To pay off the principal, the Funding Act imposed a 2 percent tax on property values starting in 1880, and dedicated revenue from the sale of public property to the same purpose. Desperate for cash up front, Virginia then sold off its shares in the state railroad at greatly depressed prices.20 At first it seemed as if the Funding Act of 1871 would do the trick. The Act passed comfortably with all the African American mem­bers of the legislature joining white colleagues to send the bill to Governor Walker’s desk.21 But as the ink dried on the Funding Act, things began to go awry. Buried inside was a statutory time bomb, and it had a very short fuse.

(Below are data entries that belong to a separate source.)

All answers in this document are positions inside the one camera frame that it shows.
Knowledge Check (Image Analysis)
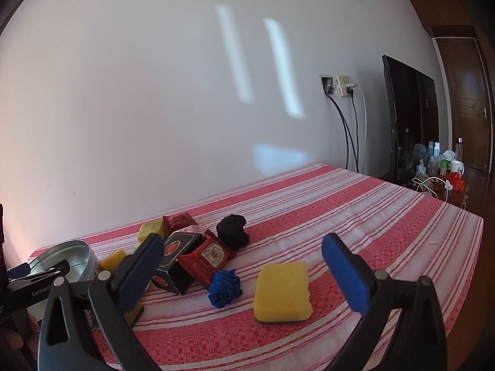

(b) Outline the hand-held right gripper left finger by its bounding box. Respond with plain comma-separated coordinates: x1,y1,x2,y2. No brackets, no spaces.
38,233,165,371

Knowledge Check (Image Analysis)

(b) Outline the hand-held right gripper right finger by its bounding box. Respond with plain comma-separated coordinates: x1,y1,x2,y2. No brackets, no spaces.
321,233,449,371

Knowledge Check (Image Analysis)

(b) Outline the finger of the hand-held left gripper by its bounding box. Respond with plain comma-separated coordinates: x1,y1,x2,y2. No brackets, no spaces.
6,272,66,312
7,260,71,281

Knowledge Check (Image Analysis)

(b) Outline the round metal tin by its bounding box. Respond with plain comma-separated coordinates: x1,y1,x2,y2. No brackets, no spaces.
28,240,102,310

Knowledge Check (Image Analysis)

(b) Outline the pale yellow-green sponge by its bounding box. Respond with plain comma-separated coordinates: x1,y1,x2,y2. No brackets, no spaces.
138,220,167,242

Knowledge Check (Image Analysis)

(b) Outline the large yellow sponge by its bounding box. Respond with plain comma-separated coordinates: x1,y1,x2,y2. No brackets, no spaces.
253,261,314,323

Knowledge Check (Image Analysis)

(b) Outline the dark red snack packet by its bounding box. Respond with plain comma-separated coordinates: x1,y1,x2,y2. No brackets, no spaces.
162,212,200,236

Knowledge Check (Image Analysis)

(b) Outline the red snack packet white label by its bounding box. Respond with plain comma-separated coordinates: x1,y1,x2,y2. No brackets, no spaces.
177,229,237,290

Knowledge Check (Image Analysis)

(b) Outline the blue cloth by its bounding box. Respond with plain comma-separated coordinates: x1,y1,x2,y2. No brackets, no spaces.
208,268,242,310

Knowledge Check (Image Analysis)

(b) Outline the black sock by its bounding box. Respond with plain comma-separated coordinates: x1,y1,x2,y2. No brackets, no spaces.
216,214,251,251

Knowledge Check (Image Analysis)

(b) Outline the red striped cloth desktop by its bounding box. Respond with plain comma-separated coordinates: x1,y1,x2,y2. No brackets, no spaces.
29,162,485,371

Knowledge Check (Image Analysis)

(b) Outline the person's left hand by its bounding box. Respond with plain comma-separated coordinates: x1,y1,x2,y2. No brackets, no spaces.
6,311,41,360

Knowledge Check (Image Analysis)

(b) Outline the black box red label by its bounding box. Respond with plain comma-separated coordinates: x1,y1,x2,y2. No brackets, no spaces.
151,231,205,295

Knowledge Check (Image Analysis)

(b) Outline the grey plastic bag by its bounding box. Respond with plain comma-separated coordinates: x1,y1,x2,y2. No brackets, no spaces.
413,143,431,168

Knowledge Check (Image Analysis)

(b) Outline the red plastic bag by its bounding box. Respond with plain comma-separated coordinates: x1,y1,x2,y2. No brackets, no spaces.
444,173,465,192

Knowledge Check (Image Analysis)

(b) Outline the black television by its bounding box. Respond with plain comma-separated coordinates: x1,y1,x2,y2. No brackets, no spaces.
382,55,439,188

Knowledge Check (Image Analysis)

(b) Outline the dark wooden door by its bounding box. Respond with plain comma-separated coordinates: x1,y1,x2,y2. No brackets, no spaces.
437,36,493,174

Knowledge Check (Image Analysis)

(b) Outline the white charger cable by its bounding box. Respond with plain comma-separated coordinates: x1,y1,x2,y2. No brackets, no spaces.
412,177,451,202

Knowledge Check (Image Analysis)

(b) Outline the black cable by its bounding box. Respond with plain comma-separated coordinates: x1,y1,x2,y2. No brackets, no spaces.
351,93,360,171
329,93,351,170

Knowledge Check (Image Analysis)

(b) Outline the white wall socket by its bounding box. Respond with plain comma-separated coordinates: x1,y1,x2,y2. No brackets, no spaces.
320,74,358,97

“Better to Burn the Schools”: The Elites Go Extreme

Controversially, the Funding Act allowed coupon bonds to be “receiv­able at and after maturity for all taxes, debts, dues, and demands due the state, which shall so be expressed on their face.”22 This meant that bondholders in Virginia could pay their taxes in coupons. And remember, coupon bonds could be bought and sold at will. This created a secondary market where out-of-state bondholders sold coupons to Vir­ginians who then used them to pay taxes. Soon, payment of taxes in coupons poured into the treasury at an annual rate of $1 million.23 The foolishness of this policy should have been obvious—by collecting cou­pons rather than dollars, the state risked running its coffers dry.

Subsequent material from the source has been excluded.